**Task to carry out**
After locating the line that contains "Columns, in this" in the data below, set down exactly that line and each one after it through the line that contains "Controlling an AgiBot", and nothing more.
::::::::::
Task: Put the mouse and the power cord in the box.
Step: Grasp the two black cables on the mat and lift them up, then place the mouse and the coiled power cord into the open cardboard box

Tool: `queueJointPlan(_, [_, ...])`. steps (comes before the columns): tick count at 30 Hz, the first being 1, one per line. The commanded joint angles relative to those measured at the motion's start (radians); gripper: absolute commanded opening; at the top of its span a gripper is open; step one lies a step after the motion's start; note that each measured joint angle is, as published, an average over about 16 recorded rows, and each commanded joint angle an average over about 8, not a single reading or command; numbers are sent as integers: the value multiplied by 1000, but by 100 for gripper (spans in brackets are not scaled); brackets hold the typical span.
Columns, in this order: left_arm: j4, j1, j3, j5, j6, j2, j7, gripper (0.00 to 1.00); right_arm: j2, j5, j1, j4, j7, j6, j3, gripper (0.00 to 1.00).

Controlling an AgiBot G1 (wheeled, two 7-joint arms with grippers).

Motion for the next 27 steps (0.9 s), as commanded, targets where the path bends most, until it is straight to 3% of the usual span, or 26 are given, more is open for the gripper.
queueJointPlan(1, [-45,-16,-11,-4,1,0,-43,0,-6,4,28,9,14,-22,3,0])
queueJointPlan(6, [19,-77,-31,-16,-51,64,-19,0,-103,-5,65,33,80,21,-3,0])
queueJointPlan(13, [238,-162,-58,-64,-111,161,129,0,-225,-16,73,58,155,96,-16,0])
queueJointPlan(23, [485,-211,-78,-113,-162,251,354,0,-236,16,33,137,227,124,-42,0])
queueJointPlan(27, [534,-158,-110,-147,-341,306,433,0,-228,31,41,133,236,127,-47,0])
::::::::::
**Answer to this problem**
Columns, in this order: left_arm: j4, j1, j3, j5, j6, j2, j7, gripper (0.00 to 1.00); right_arm: j2, j5, j1, j4, j7, j6, j3, gripper (0.00 to 1.00).

Controlling an AgiBot G1 (wheeled, two 7-joint arms with grippers).

This answer requires nothing more.